● What this task involves: Retype all of the lines below with no changes.

[Start of Attachment]

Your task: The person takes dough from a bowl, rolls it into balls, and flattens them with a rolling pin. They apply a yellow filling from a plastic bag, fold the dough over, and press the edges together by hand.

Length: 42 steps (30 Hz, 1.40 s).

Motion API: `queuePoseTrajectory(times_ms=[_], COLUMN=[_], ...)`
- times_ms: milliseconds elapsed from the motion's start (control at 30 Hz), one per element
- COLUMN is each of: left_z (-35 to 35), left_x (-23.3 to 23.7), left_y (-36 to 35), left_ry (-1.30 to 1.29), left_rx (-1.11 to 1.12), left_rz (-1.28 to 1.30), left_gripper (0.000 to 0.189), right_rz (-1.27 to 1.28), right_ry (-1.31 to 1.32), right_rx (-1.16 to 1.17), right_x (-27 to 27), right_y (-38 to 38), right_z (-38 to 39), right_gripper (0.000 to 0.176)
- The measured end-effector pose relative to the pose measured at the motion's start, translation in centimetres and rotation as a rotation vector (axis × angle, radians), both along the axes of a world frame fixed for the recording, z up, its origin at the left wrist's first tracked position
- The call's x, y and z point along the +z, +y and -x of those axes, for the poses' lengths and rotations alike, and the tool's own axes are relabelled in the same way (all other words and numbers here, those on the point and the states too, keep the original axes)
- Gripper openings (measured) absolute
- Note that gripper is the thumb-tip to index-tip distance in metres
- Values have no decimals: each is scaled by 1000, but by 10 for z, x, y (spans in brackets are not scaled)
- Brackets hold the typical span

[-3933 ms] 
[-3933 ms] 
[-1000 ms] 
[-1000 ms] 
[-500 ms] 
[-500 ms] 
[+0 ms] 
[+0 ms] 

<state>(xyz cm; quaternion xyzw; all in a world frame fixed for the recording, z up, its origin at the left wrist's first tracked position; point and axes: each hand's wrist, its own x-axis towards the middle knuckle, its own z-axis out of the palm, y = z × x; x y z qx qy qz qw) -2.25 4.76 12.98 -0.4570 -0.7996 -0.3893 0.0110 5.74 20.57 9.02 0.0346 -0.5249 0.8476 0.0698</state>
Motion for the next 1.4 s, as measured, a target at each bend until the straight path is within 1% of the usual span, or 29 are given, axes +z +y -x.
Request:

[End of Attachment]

● Problem solution:
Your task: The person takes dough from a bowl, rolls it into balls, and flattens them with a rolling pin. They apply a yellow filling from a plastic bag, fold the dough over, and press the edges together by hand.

Length: 42 steps (30 Hz, 1.40 s).

Motion API: `queuePoseTrajectory(times_ms=[_], COLUMN=[_], ...)`
- times_ms: milliseconds elapsed from the motion's start (control at 30 Hz), one per element
- COLUMN is each of: left_z (-35 to 35), left_x (-23.3 to 23.7), left_y (-36 to 35), left_ry (-1.30 to 1.29), left_rx (-1.11 to 1.12), left_rz (-1.28 to 1.30), left_gripper (0.000 to 0.189), right_rz (-1.27 to 1.28), right_ry (-1.31 to 1.32), right_rx (-1.16 to 1.17), right_x (-27 to 27), right_y (-38 to 38), right_z (-38 to 39), right_gripper (0.000 to 0.176)
- The measured end-effector pose relative to the pose measured at the motion's start, translation in centimetres and rotation as a rotation vector (axis × angle, radians), both along the axes of a world frame fixed for the recording, z up, its origin at the left wrist's first tracked position
- The call's x, y and z point along the +z, +y and -x of those axes, for the poses' lengths and rotations alike, and the tool's own axes are relabelled in the same way (all other words and numbers here, those on the point and the states too, keep the original axes)
- Gripper openings (measured) absolute
- Note that gripper is the thumb-tip to index-tip distance in metres
- Values have no decimals: each is scaled by 1000, but by 10 for z, x, y (spans in brackets are not scaled)
- Brackets hold the typical span

[-3933 ms] 
[-3933 ms] 
[-1000 ms] 
[-1000 ms] 
[-500 ms] 
[-500 ms] 
[+0 ms] 
[+0 ms] 

<state>(xyz cm; quaternion xyzw; all in a world frame fixed for the recording, z up, its origin at the left wrist's first tracked position; point and axes: each hand's wrist, its own x-axis towards the middle knuckle, its own z-axis out of the palm, y = z × x; x y z qx qy qz qw) -2.25 4.76 12.98 -0.4570 -0.7996 -0.3893 0.0110 5.74 20.57 9.02 0.0346 -0.5249 0.8476 0.0698</state>
Motion for the next 1.4 s, as measured, a target at each bend until the straight path is within 1% of the usual span, or 29 are given, axes +z +y -x.
Request:

The work for this exercise is now done.